[What needs to be done]:
Please repeat exactly the line containing "black left gripper: (300, 160) to (155, 80)" and each line after it in the records below, through the last.

(Stored items)

☆ ☆ ☆ ☆ ☆ ☆ ☆

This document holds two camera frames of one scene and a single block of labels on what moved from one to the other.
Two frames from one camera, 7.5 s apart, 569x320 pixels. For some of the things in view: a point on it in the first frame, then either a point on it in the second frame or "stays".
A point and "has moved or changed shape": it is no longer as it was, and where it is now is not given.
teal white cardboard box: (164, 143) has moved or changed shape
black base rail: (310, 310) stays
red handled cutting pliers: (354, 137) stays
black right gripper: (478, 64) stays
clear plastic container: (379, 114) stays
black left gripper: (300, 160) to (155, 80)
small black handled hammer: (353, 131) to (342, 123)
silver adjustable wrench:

☆ ☆ ☆ ☆ ☆ ☆ ☆

[Exercise output]:
black left gripper: (300, 160) to (155, 80)
small black handled hammer: (353, 131) to (342, 123)
silver adjustable wrench:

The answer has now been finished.